### Task to carry out
Return exactly, with nothing added, the lines from the one that contains "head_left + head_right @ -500" through the end of the listing below, pictures excluded.

### Data shown
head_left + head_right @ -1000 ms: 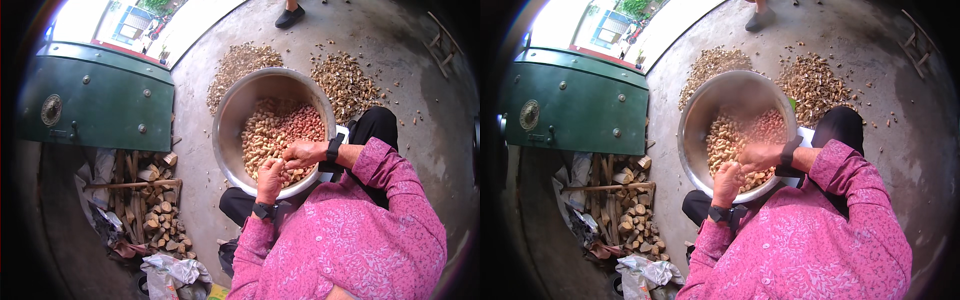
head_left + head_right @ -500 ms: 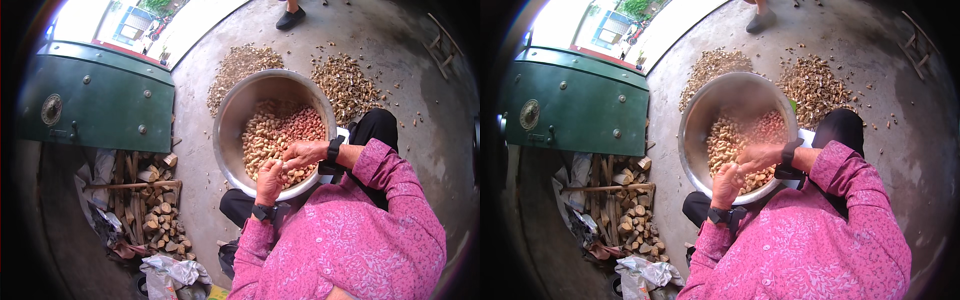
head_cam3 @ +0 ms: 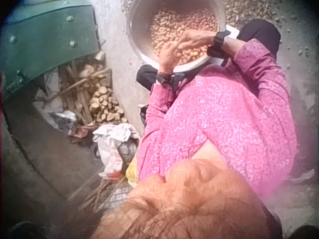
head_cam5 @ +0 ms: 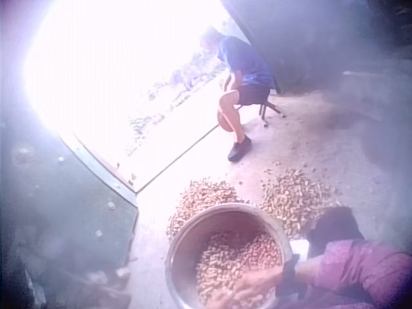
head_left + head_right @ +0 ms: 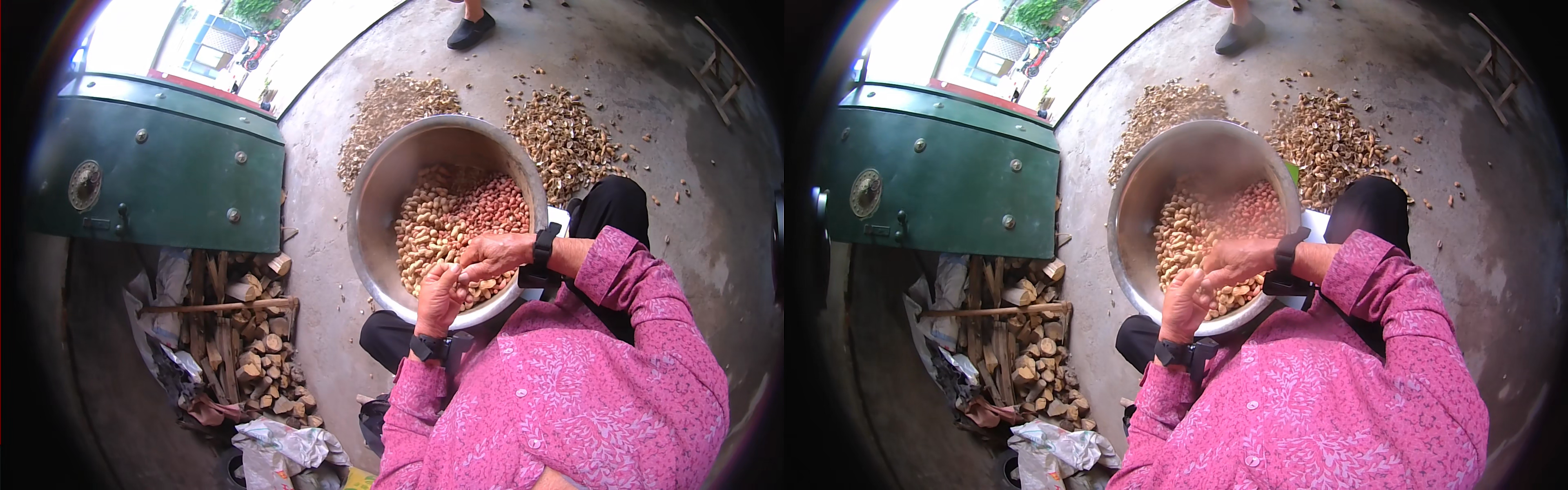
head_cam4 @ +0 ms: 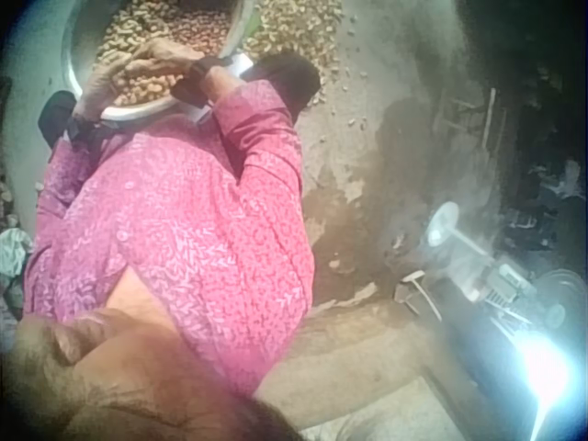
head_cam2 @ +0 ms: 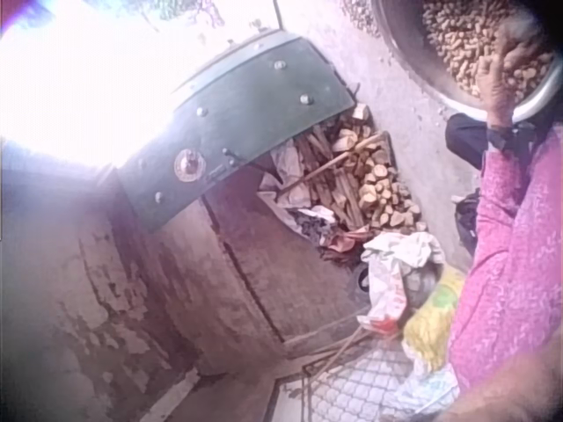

### The completed task
head_left + head_right @ -500 ms: 
head_cam3 @ +0 ms: 
head_cam5 @ +0 ms: 
head_left + head_right @ +0 ms: 
head_cam4 @ +0 ms: 
head_cam2 @ +0 ms: 

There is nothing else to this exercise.